Sous les yeux des caméras poussiéreuses,
les fondements d’une ville intelligente
2022 · Enquête
· Vidéo
Au mois de novembre 2021, je reçois dans ma boîte aux lettres le magazine de la ville d’Orléans, Orléans Mag’. En feuilletant les pages, j’apprends que la ville se porte volontaire pour expérimenter l’installation de quatres détecteurs d’anomalies sonores proposés par la startup Sensivic. Les détecteurs sonores, appelés SoundScanner, sont couplés aux caméras 360°, et vont permettre de diriger leurs objectifs vers les sons déclencheurs. Lorsqu’un son “anormal” est reconnu par le dispositif, ce dernier envoie une notification au Centre de Surveillance, les opérateurs décident alors s’il faut envoyer les forces de l’ordre ou non, , c’est que l’on appelle l’audiosurveillance algorithmique (ASA). La municipalité d’Orléans lance un partenariat avec cette entreprise privée, s’essayant aux capteurs intelligents et faisant de ses citoyens des cobayes d’un projet sécuritaire. Pourtant, en 2019, l’installation de capteurs sonores à Saint-Etienne avait fait grand bruit lorsque ces dispositifs avaient été déclarés illégaux par la CNIL, d’autant que ces dispositifs étaient ciblés vers une population spécifique. À cette époque, la municipalité d’Orléans avait déjà réagi favorablement à leur déploiement.

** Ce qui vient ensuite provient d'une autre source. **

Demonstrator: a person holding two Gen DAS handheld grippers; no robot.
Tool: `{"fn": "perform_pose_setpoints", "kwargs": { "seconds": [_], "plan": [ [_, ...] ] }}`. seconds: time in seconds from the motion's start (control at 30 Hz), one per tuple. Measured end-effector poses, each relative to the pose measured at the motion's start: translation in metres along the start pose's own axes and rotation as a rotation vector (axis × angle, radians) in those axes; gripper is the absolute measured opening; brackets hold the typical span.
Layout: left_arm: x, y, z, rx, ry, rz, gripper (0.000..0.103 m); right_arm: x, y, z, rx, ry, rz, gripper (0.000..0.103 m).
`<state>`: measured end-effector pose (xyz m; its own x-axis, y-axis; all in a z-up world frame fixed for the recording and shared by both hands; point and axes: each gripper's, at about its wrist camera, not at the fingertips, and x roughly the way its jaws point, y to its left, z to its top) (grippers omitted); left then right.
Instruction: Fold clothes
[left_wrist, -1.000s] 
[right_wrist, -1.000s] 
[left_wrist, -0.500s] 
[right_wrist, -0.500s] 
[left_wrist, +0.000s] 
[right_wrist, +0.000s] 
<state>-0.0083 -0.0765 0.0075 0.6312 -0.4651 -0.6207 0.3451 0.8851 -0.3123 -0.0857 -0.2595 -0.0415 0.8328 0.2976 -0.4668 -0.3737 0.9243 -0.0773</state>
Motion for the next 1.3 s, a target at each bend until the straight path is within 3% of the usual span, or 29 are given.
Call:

Pour en savoir plus sur ces dispositifs, j’ai sollicité un entretien avec cette entreprise, Sensivic, qui est basée au Lab’O, incubateur de projets de la ville d’Orléans. J’ai été accueillie par la fondatrice, Pascale Demartini qui s’occupe de la stratégie et du développement de l'entreprise. A ses côtés, son mari, Jean Demartini, s’occupe de la conception des produits de l’entreprise. Jean Demartini est ingénieur, Docteur en Sciences Physiques, et a notamment été chercheur au CNRS.
Pascale Demartini m’explique que le SoundScanner apprend à reconnaître des sons spécifiques : bris de verre, ondes de choc, outils à moteurs, voix etc. Son discours concernant le fonctionnement technique du SoundScanner reste en surface : secret de fabrication. Le dispositif est composé d’un modèle dynamique, qui apprend donc en permanence l’ambiance sonore du lieu, y détectant les anomalies sonores, ce qui est inhabituel dans le paysage sonore.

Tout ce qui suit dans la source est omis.